I would not presume to comment on how Jews should respond to the appeal for a more missionary-minded Judaism. I offer reflections as an observer of the religious scene and as a Christian.

In the Roman Empire there were clearly those who were attracted by the ethical monotheism of Judaism the belief in one god but who were not able to become Jews, or could do so only with extreme difficulty.

Such people, Godfearers, could become loosely attached to the life of a synagogue.

Sometimes they even helped to support it, as a centurion is reported to have done in chapter seven of the Gospel of Luke. Not surprisingly it is from among such people that the early church made converts. If one reflects on the astonishing fact that within 300 years this tiny sect of Judaism had won over the heart and mind of the Roman world, two religious factors stand out. One is the affinity of Christianity with the mystery religions, which were meeting some of the deeper religious needs of people. The other is that the old Roman gods had gone and people were ready for a one-god faith.

During the 19th century there was a spiritual home for monotheists who could not go along with the claims of the church about Jesus Christ in Unitarianism.

It was in this setting, for example, that TS Eliot was brought up. Now Unitarianism, in this country anyway, has virtually died out. The Quakers, who might offer a spiritual home, admirable though they are, have a distinctive approach which clearly appeals to some, but not many. So looking at people's spiritual needs, I see a category of people who are natural monotheists and who simply cannot believe Christian claims about Jesus, but who would love to have a spiritual home.
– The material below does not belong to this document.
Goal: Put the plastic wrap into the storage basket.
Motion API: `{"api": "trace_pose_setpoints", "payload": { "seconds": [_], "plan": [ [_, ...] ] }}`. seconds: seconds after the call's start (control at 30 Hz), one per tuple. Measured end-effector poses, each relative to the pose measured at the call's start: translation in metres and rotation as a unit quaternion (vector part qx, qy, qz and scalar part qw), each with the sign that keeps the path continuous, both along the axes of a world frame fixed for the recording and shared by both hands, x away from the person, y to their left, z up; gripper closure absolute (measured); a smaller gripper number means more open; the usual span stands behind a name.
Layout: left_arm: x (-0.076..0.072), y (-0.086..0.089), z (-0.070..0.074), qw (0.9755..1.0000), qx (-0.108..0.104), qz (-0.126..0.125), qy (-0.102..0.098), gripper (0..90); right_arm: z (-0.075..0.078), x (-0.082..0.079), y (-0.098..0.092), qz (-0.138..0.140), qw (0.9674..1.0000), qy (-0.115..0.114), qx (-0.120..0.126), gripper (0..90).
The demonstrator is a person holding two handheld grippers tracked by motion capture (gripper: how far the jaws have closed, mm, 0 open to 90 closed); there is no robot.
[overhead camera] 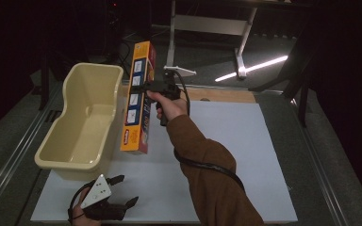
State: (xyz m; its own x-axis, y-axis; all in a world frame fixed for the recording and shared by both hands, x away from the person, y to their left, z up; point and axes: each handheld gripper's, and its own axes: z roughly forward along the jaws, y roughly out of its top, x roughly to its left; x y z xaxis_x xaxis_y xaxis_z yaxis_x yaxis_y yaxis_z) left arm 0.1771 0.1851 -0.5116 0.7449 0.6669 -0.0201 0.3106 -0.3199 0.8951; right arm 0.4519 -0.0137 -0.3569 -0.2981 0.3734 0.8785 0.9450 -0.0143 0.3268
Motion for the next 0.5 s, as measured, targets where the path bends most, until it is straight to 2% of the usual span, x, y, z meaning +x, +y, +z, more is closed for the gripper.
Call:
{"api": "trace_pose_setpoints", "payload": {
  "seconds": [0.1,0.5],
  "plan": [
    [-0.001,0.000,0.000,1.0000,0.001,0.000,-0.001,16.5,0.001,0.000,0.016,-0.001,1.0000,0.005,0.002,40.7],
    [-0.004,0.001,0.001,0.9999,-0.001,-0.006,-0.009,16.5,-0.012,0.001,0.072,-0.006,0.9981,0.054,0.027,40.6]
  ]
}}
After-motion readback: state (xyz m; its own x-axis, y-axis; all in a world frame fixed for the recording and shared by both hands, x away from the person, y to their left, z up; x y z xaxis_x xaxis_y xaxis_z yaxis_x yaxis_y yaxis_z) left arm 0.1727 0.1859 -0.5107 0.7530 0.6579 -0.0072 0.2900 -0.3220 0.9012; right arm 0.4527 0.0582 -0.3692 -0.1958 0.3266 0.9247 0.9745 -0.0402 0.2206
While new-age religions offer some spiritual insights, Judaism offers a tradition, a way of believing and behaving that has been tried and tested for nearly 4,000 years.

What a new missionary-minded approach would mean for Judaism is a reclaiming of certain key texts which for the last 2,000 years have been appropriated by Christians. I am referring for example to Isaiah Chapter 42, verse six:

I, the Lord, have called you with righteous purpose

and taken you by the hand;

I have formed you, and appointed you

to be a light to all peoples,

a beacon for the nations,

to open eyes that are blind,

to bring captives out of prison,

out of the dungeons where they lie

in darkness. Christians have made this and many texts like it their own. We have seen it as our vocation to bring the light and the knowledge of the good news of God to the whole earth. But those words were and are addressed in the first instance to the Jewish people.

For very understandable reasons Judaism has long contented itself with the idea that there is a special vocation for Jews and the covenant with Noah following the subsiding of the Flood, with the rest of humanity.

According to this view, all that is required of Gentiles is that they observe the basic moral laws and live by the light with them.

Judaism has a higher vocation but one confined to itself. But it is difficult to find this view in the Hebrew scriptures. There the vocation of the people of Israel is a more ambitious one:

It is too slight a task for you, as my servant,

to restore the tribes of Jacob,

to bring back the descendants of Israel:

I will make you a light to the nations,

to be my salvation to earth's farthest bounds.